First, set up your working environment by loading these 4 packages using the library()
function. Note that you can copy any of the code blocks below by hovering over the top right corner, clicking on the copy icon that appears, and them paste these into your local version of R to run them.
It is common to count data, particularly in categories, to summarize characteristics or outcomes. The tabyl function in the {janitor} package is helpful for this.
In this vignette, we will look at how to use this function to make simple tables of counts of your data.
First, we will read in the data from strep_tb and indo_rct to use for our tables. Load the libraries in the setup chunk above. If you then run the code chunk below, you should have two new data objects in your Environment tab.
We will now try to reproduce Table 2 from the Streptomycin for Tuberculosis manuscript, which can be found here on page 771. These are the primary endpoint results, summarized in a 6 rows x 2 columns table (with an added totals row). Let’s walk through how to do this with the tabyl() function in the {janitor} package.

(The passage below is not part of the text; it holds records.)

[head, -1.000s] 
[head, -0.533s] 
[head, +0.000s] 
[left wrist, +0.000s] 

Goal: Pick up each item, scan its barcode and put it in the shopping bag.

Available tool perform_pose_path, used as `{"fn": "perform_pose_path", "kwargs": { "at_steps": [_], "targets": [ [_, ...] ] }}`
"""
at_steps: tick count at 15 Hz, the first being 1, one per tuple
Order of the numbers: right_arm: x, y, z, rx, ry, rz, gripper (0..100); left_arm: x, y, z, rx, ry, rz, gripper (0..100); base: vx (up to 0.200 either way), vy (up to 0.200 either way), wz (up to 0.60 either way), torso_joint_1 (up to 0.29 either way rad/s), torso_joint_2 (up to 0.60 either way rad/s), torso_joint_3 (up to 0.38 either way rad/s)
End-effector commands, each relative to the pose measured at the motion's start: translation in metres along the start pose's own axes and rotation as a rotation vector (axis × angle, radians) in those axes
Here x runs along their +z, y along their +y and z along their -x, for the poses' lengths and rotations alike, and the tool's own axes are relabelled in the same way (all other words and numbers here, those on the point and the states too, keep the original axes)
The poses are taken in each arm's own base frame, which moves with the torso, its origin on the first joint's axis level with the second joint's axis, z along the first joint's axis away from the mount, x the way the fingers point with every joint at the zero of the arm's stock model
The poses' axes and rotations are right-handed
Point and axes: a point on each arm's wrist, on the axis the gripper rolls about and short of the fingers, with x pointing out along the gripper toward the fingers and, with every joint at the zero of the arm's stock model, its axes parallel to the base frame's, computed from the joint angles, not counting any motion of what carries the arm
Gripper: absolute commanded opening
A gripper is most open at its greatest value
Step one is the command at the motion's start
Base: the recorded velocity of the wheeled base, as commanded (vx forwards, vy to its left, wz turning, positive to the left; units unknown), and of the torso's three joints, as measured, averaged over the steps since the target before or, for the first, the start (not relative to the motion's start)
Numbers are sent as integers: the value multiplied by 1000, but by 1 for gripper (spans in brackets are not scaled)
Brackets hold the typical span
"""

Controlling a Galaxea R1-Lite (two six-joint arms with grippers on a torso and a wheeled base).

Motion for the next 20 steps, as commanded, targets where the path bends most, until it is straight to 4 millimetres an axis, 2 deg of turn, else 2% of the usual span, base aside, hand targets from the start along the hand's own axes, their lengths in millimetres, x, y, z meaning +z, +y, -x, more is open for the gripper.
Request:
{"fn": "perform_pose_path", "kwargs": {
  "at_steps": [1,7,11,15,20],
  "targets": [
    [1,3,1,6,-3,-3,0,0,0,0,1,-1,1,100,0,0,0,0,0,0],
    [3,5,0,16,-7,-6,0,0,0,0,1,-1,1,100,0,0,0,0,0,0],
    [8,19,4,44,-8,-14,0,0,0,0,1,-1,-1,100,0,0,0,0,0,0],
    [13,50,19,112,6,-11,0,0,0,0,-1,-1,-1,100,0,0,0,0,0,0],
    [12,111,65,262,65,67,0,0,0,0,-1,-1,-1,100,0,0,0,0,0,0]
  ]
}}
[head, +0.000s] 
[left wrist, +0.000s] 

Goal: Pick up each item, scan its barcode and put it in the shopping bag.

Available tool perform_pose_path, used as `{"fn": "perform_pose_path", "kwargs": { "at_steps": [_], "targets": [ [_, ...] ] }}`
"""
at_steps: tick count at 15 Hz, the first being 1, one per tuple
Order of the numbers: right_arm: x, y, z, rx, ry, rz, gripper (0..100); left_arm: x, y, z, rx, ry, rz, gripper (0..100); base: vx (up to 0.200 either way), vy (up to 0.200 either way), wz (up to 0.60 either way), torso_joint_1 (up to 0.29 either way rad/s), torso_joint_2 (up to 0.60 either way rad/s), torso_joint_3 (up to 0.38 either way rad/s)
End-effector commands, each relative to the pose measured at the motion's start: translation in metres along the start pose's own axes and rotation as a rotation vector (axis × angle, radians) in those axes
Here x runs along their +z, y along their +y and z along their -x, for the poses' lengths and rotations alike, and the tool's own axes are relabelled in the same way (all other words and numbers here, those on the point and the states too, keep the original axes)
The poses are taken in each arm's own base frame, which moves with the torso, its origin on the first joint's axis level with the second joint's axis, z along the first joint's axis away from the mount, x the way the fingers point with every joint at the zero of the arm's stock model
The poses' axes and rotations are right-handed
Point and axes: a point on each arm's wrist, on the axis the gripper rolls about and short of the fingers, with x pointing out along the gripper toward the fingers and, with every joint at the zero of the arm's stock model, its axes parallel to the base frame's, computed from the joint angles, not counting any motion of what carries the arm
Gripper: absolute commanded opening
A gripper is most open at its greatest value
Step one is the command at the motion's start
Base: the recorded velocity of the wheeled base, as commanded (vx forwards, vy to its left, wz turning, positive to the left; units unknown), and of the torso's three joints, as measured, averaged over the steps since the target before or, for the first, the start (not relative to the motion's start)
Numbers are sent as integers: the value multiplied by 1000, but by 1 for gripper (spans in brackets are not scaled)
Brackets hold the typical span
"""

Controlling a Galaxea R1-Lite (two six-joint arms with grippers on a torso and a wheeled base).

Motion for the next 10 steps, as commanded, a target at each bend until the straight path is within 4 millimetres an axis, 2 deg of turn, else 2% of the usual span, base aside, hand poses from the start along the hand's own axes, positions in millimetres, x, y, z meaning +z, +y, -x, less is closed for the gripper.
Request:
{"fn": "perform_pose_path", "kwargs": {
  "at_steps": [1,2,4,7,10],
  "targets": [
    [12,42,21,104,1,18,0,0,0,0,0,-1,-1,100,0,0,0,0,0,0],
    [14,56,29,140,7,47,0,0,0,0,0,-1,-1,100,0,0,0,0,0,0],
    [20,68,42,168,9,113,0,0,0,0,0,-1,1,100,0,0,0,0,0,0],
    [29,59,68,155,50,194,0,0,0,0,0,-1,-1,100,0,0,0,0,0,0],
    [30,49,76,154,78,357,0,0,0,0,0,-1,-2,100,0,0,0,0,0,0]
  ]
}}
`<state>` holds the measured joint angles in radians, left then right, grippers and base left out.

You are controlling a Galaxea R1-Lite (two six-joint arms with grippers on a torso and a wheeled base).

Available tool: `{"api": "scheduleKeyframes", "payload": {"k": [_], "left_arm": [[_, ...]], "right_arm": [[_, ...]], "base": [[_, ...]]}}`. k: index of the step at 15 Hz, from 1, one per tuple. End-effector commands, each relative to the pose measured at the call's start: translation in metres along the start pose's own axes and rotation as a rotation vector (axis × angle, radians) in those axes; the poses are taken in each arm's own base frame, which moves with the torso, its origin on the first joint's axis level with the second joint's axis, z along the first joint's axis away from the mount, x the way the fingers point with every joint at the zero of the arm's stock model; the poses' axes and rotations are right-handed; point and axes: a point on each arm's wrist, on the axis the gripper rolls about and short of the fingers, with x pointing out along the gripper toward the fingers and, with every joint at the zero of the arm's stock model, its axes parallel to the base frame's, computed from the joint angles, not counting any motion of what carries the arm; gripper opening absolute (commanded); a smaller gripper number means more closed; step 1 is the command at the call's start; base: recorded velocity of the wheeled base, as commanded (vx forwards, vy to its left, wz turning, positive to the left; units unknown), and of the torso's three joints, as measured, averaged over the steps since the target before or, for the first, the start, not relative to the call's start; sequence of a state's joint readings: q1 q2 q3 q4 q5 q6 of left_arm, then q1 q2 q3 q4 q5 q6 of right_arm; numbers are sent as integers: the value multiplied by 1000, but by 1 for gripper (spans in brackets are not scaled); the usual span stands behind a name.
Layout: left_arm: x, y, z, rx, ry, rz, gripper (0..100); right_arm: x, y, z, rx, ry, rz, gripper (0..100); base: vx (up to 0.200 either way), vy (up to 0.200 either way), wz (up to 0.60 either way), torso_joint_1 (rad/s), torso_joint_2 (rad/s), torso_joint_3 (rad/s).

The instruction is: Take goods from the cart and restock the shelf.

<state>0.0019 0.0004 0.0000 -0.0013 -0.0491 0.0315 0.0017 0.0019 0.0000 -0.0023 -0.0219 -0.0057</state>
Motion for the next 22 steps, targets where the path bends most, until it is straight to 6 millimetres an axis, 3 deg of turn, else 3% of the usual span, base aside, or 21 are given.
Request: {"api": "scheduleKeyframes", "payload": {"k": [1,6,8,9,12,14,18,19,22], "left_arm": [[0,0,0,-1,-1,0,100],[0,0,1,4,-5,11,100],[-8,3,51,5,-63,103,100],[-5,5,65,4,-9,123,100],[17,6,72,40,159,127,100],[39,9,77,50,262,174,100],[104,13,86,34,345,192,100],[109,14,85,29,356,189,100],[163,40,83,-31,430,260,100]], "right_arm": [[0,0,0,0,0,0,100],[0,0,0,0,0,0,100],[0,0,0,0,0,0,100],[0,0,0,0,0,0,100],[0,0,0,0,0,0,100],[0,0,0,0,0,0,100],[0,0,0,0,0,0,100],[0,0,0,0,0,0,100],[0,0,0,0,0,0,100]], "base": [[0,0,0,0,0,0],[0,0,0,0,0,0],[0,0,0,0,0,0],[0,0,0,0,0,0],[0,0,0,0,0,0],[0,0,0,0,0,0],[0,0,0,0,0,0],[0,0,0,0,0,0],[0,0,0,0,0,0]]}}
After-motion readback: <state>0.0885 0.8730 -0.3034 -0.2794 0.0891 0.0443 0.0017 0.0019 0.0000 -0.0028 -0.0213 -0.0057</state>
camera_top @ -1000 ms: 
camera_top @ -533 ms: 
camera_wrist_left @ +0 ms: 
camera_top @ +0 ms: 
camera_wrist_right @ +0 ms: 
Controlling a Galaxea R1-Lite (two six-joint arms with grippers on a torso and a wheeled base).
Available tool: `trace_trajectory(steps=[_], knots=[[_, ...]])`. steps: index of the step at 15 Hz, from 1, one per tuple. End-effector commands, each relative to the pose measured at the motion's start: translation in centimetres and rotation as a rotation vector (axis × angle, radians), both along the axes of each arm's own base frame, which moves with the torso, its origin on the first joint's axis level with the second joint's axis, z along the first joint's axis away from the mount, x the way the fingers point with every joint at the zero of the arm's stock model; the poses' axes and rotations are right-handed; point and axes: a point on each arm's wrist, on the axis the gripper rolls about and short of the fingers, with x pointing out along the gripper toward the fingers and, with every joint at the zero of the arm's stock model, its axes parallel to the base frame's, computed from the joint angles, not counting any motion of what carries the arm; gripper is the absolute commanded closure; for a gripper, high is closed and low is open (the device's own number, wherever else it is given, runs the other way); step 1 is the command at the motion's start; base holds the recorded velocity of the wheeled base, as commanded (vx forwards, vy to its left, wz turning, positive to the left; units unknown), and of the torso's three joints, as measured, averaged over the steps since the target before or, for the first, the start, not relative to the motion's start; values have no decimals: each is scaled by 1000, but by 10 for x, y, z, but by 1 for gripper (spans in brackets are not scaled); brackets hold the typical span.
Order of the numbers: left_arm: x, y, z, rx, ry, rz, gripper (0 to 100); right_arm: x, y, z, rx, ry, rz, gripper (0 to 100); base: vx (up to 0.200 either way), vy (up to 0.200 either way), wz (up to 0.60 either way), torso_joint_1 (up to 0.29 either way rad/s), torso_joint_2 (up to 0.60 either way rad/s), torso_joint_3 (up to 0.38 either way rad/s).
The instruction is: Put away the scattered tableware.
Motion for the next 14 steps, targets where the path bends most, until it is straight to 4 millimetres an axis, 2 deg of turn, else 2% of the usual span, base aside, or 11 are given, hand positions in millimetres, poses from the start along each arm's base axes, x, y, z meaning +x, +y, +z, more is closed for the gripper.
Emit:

The tabyl() function allows you to pipe data into tables, and add ‘adornments’ like total rows and percentages. Let’s start with a basic one-variable tabyl using this ordinal endpoint. You can pipe the dataset into the tabyl function, with your desired variable (radiologic_6m) as the only argument to the function.
strep_tb %>%
tabyl(radiologic_6m)
#> radiologic_6m n percent
#> 6_Considerable_improvement 32 0.29906542
#> 5_Moderate_improvement 23 0.21495327
#> 4_No_change 5 0.04672897
#> 3_Moderate_deterioration 17 0.15887850
#> 2_Considerable_deterioration 12 0.11214953
#> 1_Death 18 0.16822430
This gives us the n and proportion of each level of the primary outcome.
If we add the treatment arm variable as a 2nd argument, we can come closer to the original table. Note that the levels of the first argument make up the rows of the table, and that the levels of the 2nd argument make up the columns (standard R x C order). Also note that with 2 variables, we get the counts by default, but not proportions of each level, as you might want proportions that are column-wise, or row-wise.
This is closer, but lacks the total row, and the percentages. In order to have numbers to calculate totals, we have to start with the total row first. We will ‘adorn’ the table with a totals row. We have to specify that we want an additional row of totals at the bottom (not a column of row-wise totals in a new column on the right), with the where
argument to the adorn_totals function.
strep_tb %>%
tabyl(radiologic_6m, arm) %>%
adorn_totals(where = "row") # add a total row
#> radiologic_6m Streptomycin Control
#> 6_Considerable_improvement 28 4
#> 5_Moderate_improvement 10 13
#> 4_No_change 2 3
#> 3_Moderate_deterioration 5 12
#> 2_Considerable_deterioration 6 6
#> 1_Death 4 14
#> Total 55 52
This is closer. Now we need to add the percentages, and percentage formatting. We need to specify that we want column-wise, rather than row-wise percentages. We then have to adorn_ns to add the counts, so that we have both counts and percentages. We can specify that we want the counts to be listed first, with the argument position = "front"
in the adorn_ns function.
strep_tb %>%
tabyl(radiologic_6m, arm) %>% #2 dimensional table, RxC
adorn_totals(where = "row") %>% # add totals row
adorn_percentages("col") %>% # column-wise percentages
adorn_pct_formatting() %>%
adorn_ns(position = "front") # put n first
#> radiologic_6m Streptomycin Control
#> 6_Considerable_improvement 28 (50.9%) 4 (7.7%)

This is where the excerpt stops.